# [WHAT THE TASK ASKS]
Could every line below be written out exactly as it appears?

Top of DATA FOR REVIEW

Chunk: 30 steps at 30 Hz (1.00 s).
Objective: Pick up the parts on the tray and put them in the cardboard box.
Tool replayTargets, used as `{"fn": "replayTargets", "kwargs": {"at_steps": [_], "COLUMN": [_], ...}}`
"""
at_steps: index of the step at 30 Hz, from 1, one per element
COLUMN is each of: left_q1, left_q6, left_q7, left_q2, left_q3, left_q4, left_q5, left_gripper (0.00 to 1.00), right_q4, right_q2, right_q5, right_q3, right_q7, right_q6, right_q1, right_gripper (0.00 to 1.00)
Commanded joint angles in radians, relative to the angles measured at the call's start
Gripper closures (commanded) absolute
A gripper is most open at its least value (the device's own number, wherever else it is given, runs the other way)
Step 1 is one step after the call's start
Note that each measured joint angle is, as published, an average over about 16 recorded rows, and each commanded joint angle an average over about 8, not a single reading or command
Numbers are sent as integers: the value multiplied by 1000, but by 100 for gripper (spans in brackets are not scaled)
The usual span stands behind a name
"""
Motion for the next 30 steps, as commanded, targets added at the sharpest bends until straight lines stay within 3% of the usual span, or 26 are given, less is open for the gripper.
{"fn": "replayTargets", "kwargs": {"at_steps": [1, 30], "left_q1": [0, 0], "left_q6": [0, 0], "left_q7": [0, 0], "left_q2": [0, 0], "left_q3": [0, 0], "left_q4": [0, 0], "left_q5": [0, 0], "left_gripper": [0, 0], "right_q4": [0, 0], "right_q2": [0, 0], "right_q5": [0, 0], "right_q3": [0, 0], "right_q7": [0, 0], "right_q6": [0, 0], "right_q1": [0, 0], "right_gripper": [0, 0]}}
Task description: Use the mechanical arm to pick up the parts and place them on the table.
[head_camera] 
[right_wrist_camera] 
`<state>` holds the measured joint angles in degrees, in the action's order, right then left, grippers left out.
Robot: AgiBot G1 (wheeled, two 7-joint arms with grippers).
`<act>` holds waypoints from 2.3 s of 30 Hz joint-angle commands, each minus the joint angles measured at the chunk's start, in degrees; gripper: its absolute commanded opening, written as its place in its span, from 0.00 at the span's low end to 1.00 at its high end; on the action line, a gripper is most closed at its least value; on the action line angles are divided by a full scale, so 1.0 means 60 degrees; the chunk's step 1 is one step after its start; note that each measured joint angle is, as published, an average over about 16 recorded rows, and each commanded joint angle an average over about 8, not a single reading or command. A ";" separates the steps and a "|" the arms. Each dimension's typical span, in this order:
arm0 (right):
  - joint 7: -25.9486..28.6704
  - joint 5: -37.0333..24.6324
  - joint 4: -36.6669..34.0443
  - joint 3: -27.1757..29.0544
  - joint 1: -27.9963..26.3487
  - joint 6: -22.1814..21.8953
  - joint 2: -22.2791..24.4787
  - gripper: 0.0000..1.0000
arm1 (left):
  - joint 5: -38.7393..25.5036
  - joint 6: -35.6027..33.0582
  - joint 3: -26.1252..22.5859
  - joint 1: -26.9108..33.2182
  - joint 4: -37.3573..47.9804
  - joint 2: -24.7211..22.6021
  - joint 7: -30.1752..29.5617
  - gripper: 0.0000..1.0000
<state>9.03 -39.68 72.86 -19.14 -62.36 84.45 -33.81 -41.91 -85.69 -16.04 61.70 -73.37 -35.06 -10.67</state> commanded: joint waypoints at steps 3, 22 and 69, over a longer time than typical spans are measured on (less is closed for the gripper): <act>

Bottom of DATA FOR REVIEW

# [REPLY]
Chunk: 30 steps at 30 Hz (1.00 s).
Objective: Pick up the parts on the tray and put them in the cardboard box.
Tool replayTargets, used as `{"fn": "replayTargets", "kwargs": {"at_steps": [_], "COLUMN": [_], ...}}`
"""
at_steps: index of the step at 30 Hz, from 1, one per element
COLUMN is each of: left_q1, left_q6, left_q7, left_q2, left_q3, left_q4, left_q5, left_gripper (0.00 to 1.00), right_q4, right_q2, right_q5, right_q3, right_q7, right_q6, right_q1, right_gripper (0.00 to 1.00)
Commanded joint angles in radians, relative to the angles measured at the call's start
Gripper closures (commanded) absolute
A gripper is most open at its least value (the device's own number, wherever else it is given, runs the other way)
Step 1 is one step after the call's start
Note that each measured joint angle is, as published, an average over about 16 recorded rows, and each commanded joint angle an average over about 8, not a single reading or command
Numbers are sent as integers: the value multiplied by 1000, but by 100 for gripper (spans in brackets are not scaled)
The usual span stands behind a name
"""
Motion for the next 30 steps, as commanded, targets added at the sharpest bends until straight lines stay within 3% of the usual span, or 26 are given, less is open for the gripper.
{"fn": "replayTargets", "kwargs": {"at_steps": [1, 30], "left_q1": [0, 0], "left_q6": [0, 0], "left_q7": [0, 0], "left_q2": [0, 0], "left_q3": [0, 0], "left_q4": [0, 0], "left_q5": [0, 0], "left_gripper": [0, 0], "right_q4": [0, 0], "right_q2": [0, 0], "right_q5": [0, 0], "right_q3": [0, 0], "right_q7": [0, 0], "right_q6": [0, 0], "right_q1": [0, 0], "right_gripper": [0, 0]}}
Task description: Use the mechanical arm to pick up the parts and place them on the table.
[head_camera] 
[right_wrist_camera] 
`<state>` holds the measured joint angles in degrees, in the action's order, right then left, grippers left out.
Robot: AgiBot G1 (wheeled, two 7-joint arms with grippers).
`<act>` holds waypoints from 2.3 s of 30 Hz joint-angle commands, each minus the joint angles measured at the chunk's start, in degrees; gripper: its absolute commanded opening, written as its place in its span, from 0.00 at the span's low end to 1.00 at its high end; on the action line, a gripper is most closed at its least value; on the action line angles are divided by a full scale, so 1.0 means 60 degrees; the chunk's step 1 is one step after its start; note that each measured joint angle is, as published, an average over about 16 recorded rows, and each commanded joint angle an average over about 8, not a single reading or command. A ";" separates the steps and a "|" the arms. Each dimension's typical span, in this order:
arm0 (right):
  - joint 7: -25.9486..28.6704
  - joint 5: -37.0333..24.6324
  - joint 4: -36.6669..34.0443
  - joint 3: -27.1757..29.0544
  - joint 1: -27.9963..26.3487
  - joint 6: -22.1814..21.8953
  - joint 2: -22.2791..24.4787
  - gripper: 0.0000..1.0000
arm1 (left):
  - joint 5: -38.7393..25.5036
  - joint 6: -35.6027..33.0582
  - joint 3: -26.1252..22.5859
  - joint 1: -26.9108..33.2182
  - joint 4: -37.3573..47.9804
  - joint 2: -24.7211..22.6021
  - joint 7: -30.1752..29.5617
  - gripper: 0.0000..1.0000
<state>9.03 -39.68 72.86 -19.14 -62.36 84.45 -33.81 -41.91 -85.69 -16.04 61.70 -73.37 -35.06 -10.67</state> commanded: joint waypoints at steps 3, 22 and 69, over a longer time than typical spans are measured on (less is closed for the gripper): <act>

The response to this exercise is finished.